What you are asked to do:
Locate the line that contains "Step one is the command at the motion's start" in the entries below, then repeat it and every following line through the line that contains "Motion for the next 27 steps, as", exactly, and no others.

[Extracted records]
%%
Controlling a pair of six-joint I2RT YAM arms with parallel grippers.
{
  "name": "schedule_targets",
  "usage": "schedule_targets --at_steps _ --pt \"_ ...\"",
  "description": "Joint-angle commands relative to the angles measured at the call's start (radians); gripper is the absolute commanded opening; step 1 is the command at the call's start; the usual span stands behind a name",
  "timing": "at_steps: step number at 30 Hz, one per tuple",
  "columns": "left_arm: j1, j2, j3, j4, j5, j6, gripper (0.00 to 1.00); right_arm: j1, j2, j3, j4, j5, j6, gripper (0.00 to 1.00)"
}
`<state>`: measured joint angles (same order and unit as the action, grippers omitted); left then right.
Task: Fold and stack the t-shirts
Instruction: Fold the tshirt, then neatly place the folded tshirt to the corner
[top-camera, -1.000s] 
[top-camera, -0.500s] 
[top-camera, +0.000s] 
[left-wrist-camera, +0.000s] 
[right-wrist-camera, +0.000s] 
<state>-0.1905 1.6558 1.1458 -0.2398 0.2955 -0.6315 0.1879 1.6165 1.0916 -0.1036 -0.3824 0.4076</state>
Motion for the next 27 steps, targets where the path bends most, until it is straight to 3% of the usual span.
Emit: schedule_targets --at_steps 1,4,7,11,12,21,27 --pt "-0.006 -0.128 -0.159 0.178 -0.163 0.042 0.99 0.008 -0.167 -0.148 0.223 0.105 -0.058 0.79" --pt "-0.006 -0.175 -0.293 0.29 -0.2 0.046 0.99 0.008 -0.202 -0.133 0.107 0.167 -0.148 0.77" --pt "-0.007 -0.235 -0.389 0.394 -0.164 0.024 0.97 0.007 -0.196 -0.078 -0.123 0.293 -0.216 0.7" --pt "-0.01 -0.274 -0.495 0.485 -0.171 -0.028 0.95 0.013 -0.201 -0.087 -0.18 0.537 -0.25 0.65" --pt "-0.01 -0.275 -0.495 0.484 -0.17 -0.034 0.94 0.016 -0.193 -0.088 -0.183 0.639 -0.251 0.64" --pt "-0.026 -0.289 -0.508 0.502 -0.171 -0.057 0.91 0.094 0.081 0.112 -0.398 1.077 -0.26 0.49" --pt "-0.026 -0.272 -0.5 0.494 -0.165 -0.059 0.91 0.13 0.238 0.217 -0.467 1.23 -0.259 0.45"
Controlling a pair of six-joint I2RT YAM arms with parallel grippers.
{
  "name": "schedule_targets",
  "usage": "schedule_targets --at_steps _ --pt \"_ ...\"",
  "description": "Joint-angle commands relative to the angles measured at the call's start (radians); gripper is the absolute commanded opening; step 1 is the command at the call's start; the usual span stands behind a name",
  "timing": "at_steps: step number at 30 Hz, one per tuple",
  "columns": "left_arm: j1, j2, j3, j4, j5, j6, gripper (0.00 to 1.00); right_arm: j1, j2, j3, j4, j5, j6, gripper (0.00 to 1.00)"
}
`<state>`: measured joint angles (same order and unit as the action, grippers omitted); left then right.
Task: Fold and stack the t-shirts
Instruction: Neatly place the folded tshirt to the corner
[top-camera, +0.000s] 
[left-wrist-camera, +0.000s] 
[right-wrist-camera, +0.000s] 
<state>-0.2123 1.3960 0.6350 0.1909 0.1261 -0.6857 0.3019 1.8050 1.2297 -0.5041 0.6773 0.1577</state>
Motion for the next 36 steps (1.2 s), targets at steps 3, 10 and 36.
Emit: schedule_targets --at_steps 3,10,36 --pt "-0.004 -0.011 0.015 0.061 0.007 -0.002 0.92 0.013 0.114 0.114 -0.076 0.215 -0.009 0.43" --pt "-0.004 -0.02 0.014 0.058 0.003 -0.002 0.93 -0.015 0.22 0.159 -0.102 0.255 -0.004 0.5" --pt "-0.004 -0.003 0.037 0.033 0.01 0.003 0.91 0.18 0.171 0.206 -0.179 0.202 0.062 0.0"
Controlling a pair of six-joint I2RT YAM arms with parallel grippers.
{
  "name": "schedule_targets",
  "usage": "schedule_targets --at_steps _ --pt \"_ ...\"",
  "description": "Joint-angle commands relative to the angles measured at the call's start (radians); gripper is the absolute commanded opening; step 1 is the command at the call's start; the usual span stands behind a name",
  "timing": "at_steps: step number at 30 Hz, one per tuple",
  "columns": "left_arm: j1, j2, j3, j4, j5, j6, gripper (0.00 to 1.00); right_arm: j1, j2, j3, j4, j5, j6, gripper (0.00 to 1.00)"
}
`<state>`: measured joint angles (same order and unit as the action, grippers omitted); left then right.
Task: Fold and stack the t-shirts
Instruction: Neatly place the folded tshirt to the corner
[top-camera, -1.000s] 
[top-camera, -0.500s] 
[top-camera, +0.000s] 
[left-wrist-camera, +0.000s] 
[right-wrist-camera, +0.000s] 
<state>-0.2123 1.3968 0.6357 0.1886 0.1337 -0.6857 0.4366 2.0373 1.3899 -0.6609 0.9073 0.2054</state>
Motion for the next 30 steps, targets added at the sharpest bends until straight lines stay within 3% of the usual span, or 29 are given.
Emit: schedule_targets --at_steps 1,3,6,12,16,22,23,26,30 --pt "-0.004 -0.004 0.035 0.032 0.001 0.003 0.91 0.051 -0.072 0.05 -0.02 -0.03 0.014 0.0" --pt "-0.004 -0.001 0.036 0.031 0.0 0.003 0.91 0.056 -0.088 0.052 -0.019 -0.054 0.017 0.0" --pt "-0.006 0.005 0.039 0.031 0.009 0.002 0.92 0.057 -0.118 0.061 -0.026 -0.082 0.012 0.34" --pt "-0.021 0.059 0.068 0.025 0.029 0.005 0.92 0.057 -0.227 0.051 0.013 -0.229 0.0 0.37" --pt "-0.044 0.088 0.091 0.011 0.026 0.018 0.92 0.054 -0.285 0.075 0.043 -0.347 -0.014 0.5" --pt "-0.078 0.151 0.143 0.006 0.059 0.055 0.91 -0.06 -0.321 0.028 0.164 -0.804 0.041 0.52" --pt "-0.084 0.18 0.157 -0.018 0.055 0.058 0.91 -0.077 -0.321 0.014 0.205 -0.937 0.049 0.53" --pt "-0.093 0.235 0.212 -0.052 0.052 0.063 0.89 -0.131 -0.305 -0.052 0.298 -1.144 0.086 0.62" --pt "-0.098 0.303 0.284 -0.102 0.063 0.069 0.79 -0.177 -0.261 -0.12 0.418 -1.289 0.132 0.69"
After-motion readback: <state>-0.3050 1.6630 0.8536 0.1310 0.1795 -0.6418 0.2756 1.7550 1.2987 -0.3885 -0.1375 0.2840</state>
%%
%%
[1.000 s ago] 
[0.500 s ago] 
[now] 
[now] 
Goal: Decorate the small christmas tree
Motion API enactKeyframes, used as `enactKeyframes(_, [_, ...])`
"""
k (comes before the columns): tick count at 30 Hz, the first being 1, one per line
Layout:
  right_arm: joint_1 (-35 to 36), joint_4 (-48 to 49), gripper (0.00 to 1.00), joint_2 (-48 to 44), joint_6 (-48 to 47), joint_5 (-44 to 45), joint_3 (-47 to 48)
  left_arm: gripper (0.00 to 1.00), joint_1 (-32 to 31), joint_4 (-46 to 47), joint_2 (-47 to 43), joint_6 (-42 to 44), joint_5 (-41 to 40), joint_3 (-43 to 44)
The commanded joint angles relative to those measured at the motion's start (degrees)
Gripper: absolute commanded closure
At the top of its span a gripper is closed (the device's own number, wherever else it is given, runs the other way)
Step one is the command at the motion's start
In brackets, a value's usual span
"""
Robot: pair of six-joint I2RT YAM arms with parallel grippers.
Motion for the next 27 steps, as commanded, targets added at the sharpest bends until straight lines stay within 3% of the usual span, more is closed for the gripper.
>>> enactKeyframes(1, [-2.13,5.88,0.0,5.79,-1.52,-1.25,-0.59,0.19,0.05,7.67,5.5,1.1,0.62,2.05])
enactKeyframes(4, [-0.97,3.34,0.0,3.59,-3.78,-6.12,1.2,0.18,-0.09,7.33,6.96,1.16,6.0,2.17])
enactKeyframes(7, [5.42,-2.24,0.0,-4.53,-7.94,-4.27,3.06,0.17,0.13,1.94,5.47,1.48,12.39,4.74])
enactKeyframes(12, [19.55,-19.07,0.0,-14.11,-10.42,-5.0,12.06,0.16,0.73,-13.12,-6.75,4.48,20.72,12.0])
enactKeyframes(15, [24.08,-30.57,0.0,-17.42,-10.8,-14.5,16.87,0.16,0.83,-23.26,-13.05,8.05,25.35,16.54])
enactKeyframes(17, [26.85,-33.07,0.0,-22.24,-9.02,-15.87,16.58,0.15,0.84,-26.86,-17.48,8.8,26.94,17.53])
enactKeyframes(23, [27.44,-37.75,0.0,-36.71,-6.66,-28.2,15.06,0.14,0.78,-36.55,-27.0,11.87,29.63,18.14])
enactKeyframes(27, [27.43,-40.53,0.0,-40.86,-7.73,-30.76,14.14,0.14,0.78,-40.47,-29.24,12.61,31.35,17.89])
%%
Response:
Step one is the command at the motion's start
In brackets, a value's usual span
"""
Robot: pair of six-joint I2RT YAM arms with parallel grippers.
Motion for the next 27 steps, as commanded, targets added at the sharpest bends until straight lines stay within 3% of the usual span, more is closed for the gripper.

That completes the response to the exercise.